> **ABOUT THIS TASK**
Would you print all of the entries word for word?

> **RECORDS FOR THE EXERCISE**
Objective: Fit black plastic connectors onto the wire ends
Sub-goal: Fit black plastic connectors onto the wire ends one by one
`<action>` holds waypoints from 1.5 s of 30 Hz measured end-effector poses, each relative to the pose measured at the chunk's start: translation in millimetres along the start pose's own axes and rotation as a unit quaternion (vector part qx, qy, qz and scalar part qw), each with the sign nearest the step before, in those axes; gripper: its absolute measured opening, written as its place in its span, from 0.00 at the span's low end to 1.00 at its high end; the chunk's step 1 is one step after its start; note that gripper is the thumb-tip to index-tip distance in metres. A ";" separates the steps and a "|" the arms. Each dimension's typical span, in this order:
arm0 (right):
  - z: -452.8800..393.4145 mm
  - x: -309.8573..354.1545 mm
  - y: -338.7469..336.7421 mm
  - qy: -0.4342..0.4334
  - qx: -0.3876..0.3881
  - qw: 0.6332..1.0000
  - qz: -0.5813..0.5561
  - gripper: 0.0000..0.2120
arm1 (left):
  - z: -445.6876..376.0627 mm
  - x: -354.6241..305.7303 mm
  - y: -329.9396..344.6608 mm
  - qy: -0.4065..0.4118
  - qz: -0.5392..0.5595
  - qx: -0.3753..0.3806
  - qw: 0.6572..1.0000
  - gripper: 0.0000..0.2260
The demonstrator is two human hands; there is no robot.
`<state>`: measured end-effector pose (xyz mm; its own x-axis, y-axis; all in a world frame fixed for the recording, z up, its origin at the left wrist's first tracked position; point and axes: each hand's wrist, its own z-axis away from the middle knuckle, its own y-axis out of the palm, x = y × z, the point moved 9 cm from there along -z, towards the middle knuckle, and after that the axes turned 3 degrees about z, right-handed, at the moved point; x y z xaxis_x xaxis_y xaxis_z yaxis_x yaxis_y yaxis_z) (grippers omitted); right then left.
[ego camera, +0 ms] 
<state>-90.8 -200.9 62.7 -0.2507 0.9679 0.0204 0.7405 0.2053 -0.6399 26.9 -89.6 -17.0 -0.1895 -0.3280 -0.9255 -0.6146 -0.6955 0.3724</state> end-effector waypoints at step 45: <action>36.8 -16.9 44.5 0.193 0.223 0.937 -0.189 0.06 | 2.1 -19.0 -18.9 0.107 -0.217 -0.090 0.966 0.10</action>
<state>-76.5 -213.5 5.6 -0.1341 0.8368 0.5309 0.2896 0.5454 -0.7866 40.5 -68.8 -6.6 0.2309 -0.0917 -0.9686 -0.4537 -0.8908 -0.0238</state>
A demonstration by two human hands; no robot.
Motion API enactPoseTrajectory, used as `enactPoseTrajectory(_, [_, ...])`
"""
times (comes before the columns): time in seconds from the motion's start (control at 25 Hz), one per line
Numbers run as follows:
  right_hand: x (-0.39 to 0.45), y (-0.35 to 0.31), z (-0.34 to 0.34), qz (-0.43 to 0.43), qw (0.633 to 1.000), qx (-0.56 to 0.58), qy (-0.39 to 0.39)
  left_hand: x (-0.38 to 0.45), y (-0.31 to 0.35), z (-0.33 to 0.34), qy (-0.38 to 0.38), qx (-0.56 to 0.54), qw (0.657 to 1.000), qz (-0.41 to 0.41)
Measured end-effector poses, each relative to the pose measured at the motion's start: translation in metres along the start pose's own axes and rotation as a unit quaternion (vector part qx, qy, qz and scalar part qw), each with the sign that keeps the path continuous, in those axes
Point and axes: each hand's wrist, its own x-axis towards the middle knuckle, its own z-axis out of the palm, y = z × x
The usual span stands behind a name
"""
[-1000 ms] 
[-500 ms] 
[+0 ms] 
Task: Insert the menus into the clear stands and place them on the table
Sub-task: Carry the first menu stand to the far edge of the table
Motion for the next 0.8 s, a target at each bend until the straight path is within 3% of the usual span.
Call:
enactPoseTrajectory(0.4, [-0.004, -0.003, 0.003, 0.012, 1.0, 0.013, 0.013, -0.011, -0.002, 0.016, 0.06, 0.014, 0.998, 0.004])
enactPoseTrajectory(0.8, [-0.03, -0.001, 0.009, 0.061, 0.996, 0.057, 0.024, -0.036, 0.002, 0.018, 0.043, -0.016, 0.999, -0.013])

> **EXERCISE RESPONSE**
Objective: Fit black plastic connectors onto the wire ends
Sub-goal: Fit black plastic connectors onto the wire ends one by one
`<action>` holds waypoints from 1.5 s of 30 Hz measured end-effector poses, each relative to the pose measured at the chunk's start: translation in millimetres along the start pose's own axes and rotation as a unit quaternion (vector part qx, qy, qz and scalar part qw), each with the sign nearest the step before, in those axes; gripper: its absolute measured opening, written as its place in its span, from 0.00 at the span's low end to 1.00 at its high end; the chunk's step 1 is one step after its start; note that gripper is the thumb-tip to index-tip distance in metres. A ";" separates the steps and a "|" the arms. Each dimension's typical span, in this order:
arm0 (right):
  - z: -452.8800..393.4145 mm
  - x: -309.8573..354.1545 mm
  - y: -338.7469..336.7421 mm
  - qy: -0.4342..0.4334
  - qx: -0.3876..0.3881
  - qw: 0.6332..1.0000
  - qz: -0.5813..0.5561
  - gripper: 0.0000..0.2120
arm1 (left):
  - z: -445.6876..376.0627 mm
  - x: -354.6241..305.7303 mm
  - y: -329.9396..344.6608 mm
  - qy: -0.4065..0.4118
  - qz: -0.5392..0.5595
  - qx: -0.3753..0.3806
  - qw: 0.6572..1.0000
  - gripper: 0.0000..0.2260
The demonstrator is two human hands; there is no robot.
`<state>`: measured end-effector pose (xyz mm; its own x-axis, y-axis; all in a world frame fixed for the recording, z up, its origin at the left wrist's first tracked position; point and axes: each hand's wrist, its own z-axis away from the middle knuckle, its own y-axis out of the palm, x = y × z, the point moved 9 cm from there along -z, towards the middle knuckle, and after that the axes turned 3 degrees about z, right-handed, at the moved point; x y z xaxis_x xaxis_y xaxis_z yaxis_x yaxis_y yaxis_z) (grippers omitted); right then left.
[ego camera, +0 ms] 
<state>-90.8 -200.9 62.7 -0.2507 0.9679 0.0204 0.7405 0.2053 -0.6399 26.9 -89.6 -17.0 -0.1895 -0.3280 -0.9255 -0.6146 -0.6955 0.3724</state> end-effector waypoints at step 45: <action>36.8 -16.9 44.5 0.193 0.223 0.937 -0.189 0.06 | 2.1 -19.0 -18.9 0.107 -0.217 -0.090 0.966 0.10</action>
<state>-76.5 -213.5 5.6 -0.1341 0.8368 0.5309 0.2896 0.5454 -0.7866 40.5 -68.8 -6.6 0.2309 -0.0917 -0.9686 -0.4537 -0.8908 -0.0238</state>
A demonstration by two human hands; no robot.
Motion API enactPoseTrajectory, used as `enactPoseTrajectory(_, [_, ...])`
"""
times (comes before the columns): time in seconds from the motion's start (control at 25 Hz), one per line
Numbers run as follows:
  right_hand: x (-0.39 to 0.45), y (-0.35 to 0.31), z (-0.34 to 0.34), qz (-0.43 to 0.43), qw (0.633 to 1.000), qx (-0.56 to 0.58), qy (-0.39 to 0.39)
  left_hand: x (-0.38 to 0.45), y (-0.31 to 0.35), z (-0.33 to 0.34), qy (-0.38 to 0.38), qx (-0.56 to 0.54), qw (0.657 to 1.000), qz (-0.41 to 0.41)
Measured end-effector poses, each relative to the pose measured at the motion's start: translation in metres along the start pose's own axes and rotation as a unit quaternion (vector part qx, qy, qz and scalar part qw), each with the sign that keeps the path continuous, in those axes
Point and axes: each hand's wrist, its own x-axis towards the middle knuckle, its own z-axis out of the palm, y = z × x
The usual span stands behind a name
"""
[-1000 ms] 
[-500 ms] 
[+0 ms] 
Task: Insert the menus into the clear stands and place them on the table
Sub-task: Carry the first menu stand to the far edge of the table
Motion for the next 0.8 s, a target at each bend until the straight path is within 3% of the usual span.
Call:
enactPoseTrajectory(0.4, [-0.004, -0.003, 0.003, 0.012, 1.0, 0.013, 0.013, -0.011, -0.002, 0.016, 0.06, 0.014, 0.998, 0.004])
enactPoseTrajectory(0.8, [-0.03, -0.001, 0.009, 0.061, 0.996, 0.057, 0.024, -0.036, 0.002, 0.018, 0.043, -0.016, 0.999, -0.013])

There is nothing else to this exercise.